Since this post has gotten a lot of attention in the blogosphere — I found out about it via Get Off My Internets before seeing it linked in my Facebook feed — I normally wouldn’t pile on. But this issue is broader than one lone blogger and taps into the ways women are shamed about our bodies online and offline.
Just look at the Utah high school yearbook that Photoshopped in longer sleeves and higher necklines in the name of “modesty.” It’s about the idea that women are inherently in competition with each other for male attention, and there can be only one winner, as if life were a giant Miss Universe pageant.
So while I’m addressing Lauren’s points, I’m also speaking to anyone who feels that other women (or girls) are inherently a threat because we have bodies and therefore are automatically somehow sexually suspect.
When Lauren writes, “I want to tell you that I don’t need my husband to see your boobs,” she is saying far more about herself than her husband. Instead of stating outright that it makes her uncomfortable for her husband to see any breasts but her own, she makes it sound like the women on social media sites are bombarding her husband with their tempting, nubile, too-hot-to-resist body parts. And not even actual body parts — photos of them.
Except that’s not how social media, or sexual attraction, works. Social media requires us to opt in — if he is seeing things he doesn’t want to see, he should unsubscribe from those feeds. Setting aside the fact that he’s also bound to see cleavage when he’s out and about in the world, a fundamental point she misses is that it’s possible for her husband to see a photo featuring boobs — or even a fully naked photo — and put it in its proper context. Maybe he finds that photo sexy, or maybe he doesn’t, but he is more than capable of separating whatever he thinks about a random image with how he feels about the flesh and blood human being he’s married to. If he’s incapable of that, he has far bigger problems than social media.

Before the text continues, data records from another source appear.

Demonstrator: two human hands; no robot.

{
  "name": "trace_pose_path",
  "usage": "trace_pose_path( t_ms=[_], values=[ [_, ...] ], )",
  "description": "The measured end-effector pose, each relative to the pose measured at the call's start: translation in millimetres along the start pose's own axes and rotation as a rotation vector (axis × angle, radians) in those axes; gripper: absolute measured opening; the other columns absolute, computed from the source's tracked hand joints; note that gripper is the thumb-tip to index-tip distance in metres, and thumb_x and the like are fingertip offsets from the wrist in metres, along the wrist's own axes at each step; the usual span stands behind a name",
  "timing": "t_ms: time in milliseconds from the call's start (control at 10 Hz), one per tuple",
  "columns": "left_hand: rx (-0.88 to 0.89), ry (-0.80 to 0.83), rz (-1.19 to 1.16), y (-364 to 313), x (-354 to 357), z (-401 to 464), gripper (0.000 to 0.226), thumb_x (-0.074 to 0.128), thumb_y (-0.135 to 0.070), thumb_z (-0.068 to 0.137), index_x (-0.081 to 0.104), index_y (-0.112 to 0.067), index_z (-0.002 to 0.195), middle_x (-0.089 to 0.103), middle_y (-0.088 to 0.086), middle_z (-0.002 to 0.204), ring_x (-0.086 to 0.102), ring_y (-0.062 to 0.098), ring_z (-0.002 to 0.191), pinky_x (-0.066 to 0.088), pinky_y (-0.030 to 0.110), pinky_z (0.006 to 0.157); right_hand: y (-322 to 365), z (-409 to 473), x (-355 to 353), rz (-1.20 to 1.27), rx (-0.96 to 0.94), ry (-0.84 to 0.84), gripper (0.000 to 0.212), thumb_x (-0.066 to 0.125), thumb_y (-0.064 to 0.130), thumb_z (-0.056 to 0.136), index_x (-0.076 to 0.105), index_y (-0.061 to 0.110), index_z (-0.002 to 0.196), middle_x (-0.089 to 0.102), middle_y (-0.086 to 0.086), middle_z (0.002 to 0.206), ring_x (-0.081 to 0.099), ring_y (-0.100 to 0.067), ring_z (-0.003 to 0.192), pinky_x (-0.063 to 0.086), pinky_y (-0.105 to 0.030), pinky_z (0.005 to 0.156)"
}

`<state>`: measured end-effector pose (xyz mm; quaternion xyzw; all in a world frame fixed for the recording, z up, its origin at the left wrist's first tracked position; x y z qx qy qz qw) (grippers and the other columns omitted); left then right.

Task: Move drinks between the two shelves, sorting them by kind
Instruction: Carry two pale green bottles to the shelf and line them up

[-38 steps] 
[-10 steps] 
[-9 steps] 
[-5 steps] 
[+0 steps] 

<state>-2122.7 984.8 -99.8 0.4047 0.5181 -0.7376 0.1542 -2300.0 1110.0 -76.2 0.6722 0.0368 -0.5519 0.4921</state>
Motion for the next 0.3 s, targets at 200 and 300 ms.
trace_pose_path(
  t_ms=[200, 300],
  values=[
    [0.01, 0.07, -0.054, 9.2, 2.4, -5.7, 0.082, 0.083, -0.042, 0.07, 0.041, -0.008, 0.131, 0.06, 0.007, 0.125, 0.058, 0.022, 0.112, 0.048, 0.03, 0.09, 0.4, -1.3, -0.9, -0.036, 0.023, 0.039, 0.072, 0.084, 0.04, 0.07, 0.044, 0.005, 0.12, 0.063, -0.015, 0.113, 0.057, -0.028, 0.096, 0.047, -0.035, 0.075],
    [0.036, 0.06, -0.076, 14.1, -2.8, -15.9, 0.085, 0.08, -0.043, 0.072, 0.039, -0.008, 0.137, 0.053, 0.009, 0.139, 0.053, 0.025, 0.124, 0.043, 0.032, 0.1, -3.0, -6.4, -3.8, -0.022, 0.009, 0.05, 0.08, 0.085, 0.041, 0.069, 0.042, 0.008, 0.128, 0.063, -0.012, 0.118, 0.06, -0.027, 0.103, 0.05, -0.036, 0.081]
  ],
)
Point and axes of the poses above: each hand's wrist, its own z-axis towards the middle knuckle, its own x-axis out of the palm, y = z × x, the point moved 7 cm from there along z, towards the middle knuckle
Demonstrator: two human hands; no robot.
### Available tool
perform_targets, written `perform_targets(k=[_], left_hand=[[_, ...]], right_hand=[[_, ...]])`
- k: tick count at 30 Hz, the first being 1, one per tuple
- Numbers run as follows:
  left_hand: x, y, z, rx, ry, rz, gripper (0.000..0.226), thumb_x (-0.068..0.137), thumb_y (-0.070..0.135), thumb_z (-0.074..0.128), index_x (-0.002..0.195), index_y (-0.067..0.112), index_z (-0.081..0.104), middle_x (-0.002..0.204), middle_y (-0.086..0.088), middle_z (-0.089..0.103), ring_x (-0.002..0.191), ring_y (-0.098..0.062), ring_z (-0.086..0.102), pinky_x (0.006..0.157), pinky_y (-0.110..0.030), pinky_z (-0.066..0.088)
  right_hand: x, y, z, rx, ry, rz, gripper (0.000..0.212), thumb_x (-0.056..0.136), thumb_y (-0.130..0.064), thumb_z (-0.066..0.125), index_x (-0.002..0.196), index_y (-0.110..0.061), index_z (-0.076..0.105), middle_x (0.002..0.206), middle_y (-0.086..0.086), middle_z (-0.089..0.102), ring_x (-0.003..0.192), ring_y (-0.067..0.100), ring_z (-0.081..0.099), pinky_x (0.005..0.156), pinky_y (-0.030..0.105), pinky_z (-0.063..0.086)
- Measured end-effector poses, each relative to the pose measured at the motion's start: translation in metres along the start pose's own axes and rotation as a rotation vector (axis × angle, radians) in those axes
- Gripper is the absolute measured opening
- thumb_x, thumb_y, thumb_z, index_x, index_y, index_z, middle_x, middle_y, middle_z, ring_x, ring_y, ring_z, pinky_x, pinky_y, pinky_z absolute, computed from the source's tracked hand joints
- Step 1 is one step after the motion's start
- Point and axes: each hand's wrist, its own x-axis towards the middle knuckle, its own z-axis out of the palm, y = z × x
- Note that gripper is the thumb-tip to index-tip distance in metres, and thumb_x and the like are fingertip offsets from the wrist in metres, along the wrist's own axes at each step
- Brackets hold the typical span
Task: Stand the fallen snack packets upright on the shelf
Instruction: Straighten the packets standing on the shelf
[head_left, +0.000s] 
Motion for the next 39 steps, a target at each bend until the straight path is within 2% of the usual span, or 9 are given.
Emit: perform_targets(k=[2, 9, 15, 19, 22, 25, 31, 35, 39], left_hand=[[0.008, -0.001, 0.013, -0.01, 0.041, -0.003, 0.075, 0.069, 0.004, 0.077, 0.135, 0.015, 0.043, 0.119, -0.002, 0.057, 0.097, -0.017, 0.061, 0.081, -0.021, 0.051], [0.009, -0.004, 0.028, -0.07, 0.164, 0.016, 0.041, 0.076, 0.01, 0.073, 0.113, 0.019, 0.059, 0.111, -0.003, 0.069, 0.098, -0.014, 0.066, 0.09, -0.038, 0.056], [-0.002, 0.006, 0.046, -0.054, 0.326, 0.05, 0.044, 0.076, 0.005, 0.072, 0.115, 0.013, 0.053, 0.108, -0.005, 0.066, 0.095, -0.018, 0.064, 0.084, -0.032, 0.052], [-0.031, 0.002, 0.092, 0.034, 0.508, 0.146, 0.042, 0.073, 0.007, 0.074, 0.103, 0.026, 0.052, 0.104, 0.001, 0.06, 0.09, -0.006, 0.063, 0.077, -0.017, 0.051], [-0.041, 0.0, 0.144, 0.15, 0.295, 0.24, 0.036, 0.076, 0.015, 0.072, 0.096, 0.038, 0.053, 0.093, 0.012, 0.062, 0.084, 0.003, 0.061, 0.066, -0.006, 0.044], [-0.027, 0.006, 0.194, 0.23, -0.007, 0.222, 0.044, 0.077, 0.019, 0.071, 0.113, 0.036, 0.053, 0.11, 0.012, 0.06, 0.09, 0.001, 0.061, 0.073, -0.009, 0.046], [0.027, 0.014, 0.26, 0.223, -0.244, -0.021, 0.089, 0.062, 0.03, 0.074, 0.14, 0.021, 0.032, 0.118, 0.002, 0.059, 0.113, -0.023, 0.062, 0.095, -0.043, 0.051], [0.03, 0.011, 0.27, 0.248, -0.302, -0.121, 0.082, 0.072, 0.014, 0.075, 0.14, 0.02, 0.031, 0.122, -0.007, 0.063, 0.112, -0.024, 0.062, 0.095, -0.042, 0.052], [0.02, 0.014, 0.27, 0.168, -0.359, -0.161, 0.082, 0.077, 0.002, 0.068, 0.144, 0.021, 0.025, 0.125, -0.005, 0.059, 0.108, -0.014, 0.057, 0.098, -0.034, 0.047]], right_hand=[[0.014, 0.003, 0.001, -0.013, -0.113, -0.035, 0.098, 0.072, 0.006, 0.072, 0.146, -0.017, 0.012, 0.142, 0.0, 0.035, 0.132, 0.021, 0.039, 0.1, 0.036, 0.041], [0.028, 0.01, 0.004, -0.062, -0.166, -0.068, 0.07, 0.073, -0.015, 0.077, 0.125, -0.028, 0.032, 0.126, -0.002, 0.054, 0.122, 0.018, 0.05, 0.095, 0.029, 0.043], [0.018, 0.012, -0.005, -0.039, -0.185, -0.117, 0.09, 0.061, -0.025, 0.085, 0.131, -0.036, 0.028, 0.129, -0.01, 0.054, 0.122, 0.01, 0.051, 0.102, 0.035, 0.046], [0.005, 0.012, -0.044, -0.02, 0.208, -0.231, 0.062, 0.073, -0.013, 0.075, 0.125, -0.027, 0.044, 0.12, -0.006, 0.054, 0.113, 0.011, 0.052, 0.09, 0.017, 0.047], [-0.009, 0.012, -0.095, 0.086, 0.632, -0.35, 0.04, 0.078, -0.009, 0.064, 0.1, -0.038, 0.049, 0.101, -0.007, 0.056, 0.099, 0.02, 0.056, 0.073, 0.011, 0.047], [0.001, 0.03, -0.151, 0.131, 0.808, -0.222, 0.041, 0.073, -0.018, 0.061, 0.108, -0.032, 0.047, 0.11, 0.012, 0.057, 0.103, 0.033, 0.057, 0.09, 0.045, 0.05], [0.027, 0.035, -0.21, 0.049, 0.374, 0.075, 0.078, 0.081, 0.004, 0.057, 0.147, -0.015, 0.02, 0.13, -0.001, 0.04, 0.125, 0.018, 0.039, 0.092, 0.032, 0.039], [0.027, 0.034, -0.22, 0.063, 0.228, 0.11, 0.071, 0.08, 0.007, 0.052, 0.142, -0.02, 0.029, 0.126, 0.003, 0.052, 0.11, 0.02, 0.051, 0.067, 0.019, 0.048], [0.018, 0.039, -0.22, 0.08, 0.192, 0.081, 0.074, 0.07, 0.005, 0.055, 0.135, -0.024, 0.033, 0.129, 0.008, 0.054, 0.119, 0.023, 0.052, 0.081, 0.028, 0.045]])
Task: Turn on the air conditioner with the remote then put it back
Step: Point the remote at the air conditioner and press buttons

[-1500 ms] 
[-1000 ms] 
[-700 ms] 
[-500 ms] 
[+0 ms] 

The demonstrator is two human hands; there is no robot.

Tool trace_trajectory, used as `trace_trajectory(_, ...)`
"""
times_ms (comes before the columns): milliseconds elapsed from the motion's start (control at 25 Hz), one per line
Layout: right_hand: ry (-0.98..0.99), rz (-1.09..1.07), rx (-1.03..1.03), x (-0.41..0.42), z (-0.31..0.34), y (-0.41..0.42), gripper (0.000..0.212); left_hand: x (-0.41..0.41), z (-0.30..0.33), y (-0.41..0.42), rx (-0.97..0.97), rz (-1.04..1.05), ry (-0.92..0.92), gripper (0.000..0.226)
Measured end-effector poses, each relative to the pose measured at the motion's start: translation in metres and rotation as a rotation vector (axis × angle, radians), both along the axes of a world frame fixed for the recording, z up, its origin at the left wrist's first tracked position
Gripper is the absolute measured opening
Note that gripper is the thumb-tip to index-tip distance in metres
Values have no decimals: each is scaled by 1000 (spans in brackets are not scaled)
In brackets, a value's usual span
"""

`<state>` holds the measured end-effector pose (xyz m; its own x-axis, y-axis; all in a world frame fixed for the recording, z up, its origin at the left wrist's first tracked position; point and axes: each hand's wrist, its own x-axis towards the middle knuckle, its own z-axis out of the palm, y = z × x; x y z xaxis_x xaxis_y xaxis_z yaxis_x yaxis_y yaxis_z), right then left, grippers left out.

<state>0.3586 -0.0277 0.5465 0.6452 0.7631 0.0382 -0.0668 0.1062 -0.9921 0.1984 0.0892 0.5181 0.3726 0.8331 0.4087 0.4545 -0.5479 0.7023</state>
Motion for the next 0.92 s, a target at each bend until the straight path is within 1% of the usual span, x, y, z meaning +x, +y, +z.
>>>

Lauren reminds me of parents who want to shield their children from any and every possible bad thing out in the “real world,” who just may find that their overprotectiveness backfires when their kid turns 18, leaves the house, and can’t handle their own urge to explore things like sex, drugs, and drinking, let alone peer pressure, because they’ve never been forced to confront them before. It would be one thing if he were saying to her, “I’m addicted to pornography” (or boob photos on Instagram), but based on her words, he’s not.
I feel bad for her when she writes “I wonder if he is seeing you there instead of my mess of a body left over from pregnancy,” because while I’ve never been pregnant, I have plenty of body image issues and have dealt with my share of insecurity. I’ve wondered if a partner was checking out another woman’s body and finding hers hotter than mine, and I know that, on some level, there’s no amount of reassurances from a partner that will satisfy you when your mind is set in that direction. That work has to be done from the inside out. That’s far easier said than done, but one thing that won’t help in any way is comparing your body to other women’s, or pressuring your partner to praise yours and criticize someone else’s.
Body image isn’t a zero sum game.
My boyfriend and I will send each other photos of particularly well-endowed women we come across online — I’ll see your Kat Dennings and raise you Kim Kardashian. I don’t expect anyone else to follow our lead, but I can tell you that in our case it’s lighthearted fun, not about actually lusting after anyone else.
I’m going to throw one of Lauren’s lines back at her: I’m not judging you. I’m really not. And I wish, in turn, you’d recognize the ways that you are judging other women, not to mention your husband, unfairly. Focus on yourself and the uniqueness of your relationship, rather than what other people are doing on social media.